Hoffecker Bro. v. N. C. C. M. I. Co.

10 Del. 101
CourtSuperior Court of Delaware
DecidedJuly 5, 1875
StatusPublished

This text of 10 Del. 101 (Hoffecker Bro. v. N. C. C. M. I. Co.) is published on Counsel Stack Legal Research, covering Superior Court of Delaware primary law. Counsel Stack provides free access to over 12 million legal documents including statutes, case law, regulations, and constitutions.

Bluebook
Hoffecker Bro. v. N. C. C. M. I. Co., 10 Del. 101 (Del. Ct. App. 1875).

Opinion

[EDITORS' NOTE: THIS PAGE CONTAINS HEADNOTES. HEADNOTES ARE NOT AN OFFICIAL PRODUCT OF THE COURT, THEREFORE THEY ARE NOT DISPLAYED.] *Page 103

THIS was an action of covenant on a policy of insurance with numerous special pleas, several of which were demurred to generally and specially on the ground that they simply alleged that the plaintiffs permitted the building insured by the policy to be used for purposes which materially increased the risk of loss upon it by fire.

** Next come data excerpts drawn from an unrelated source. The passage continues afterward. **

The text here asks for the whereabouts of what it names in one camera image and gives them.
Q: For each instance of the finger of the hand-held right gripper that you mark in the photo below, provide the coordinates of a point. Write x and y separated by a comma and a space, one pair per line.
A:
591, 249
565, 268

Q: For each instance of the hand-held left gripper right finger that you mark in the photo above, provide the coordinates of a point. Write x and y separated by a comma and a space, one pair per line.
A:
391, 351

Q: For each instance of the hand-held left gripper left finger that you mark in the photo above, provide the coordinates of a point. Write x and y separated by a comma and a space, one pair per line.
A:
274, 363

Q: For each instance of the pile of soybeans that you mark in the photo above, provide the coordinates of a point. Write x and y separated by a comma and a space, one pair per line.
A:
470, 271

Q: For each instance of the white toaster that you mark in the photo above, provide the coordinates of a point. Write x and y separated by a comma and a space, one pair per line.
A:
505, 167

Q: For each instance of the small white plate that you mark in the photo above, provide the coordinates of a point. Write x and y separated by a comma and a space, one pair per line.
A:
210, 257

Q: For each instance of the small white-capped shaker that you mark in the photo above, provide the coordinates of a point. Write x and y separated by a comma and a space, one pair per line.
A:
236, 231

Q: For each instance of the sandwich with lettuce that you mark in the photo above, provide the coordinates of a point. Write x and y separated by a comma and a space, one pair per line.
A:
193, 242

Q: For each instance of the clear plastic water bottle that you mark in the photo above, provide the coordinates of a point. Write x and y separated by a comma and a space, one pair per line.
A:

Massey, for the plaintiffs: The pleas demurred to are defective and insufficient in substance as well as from, because they do not allege what the purposes were for which the plaintiffs permitted the building to be used, and which increased the risk of loss upon it by fire, as the defendants have averred in them.

Bates, for the defendant: General pleading is allowable when a multiplicity of matters constitutes the substance of the plea. And the substance of each of the pleas demurred to consist in brief of the material fact alleged in them that the plaintiffs allowed the building, whilst it was insured, to be used for other purposes than those for which it had been used and had been insured and which increased the risk of its destruction by fire; but the gist of the pleas and of the defense involved in them is that they thereby wrongfully increased the risk, and no specifications as to whom or for what particular purposes they had been allowed to be so used by them could add anything to the materiality of the pleas or was necessary to be alleged in them. 1 Ch. Pl. 535, 537. Besides, particularity is not required in the plea when the defense consists of matters of facts peculiarly within the knowledge of the other party.

Ridgely, for the plaintiffs: The defendants have pleaded this matter specially by way of confession and avoidance, and it must be alleged with sufficient certainty to apprise the plaintiffs of what they must be prepared to meet with their proof on the trial of the issue on the pleas in case they had been traversed.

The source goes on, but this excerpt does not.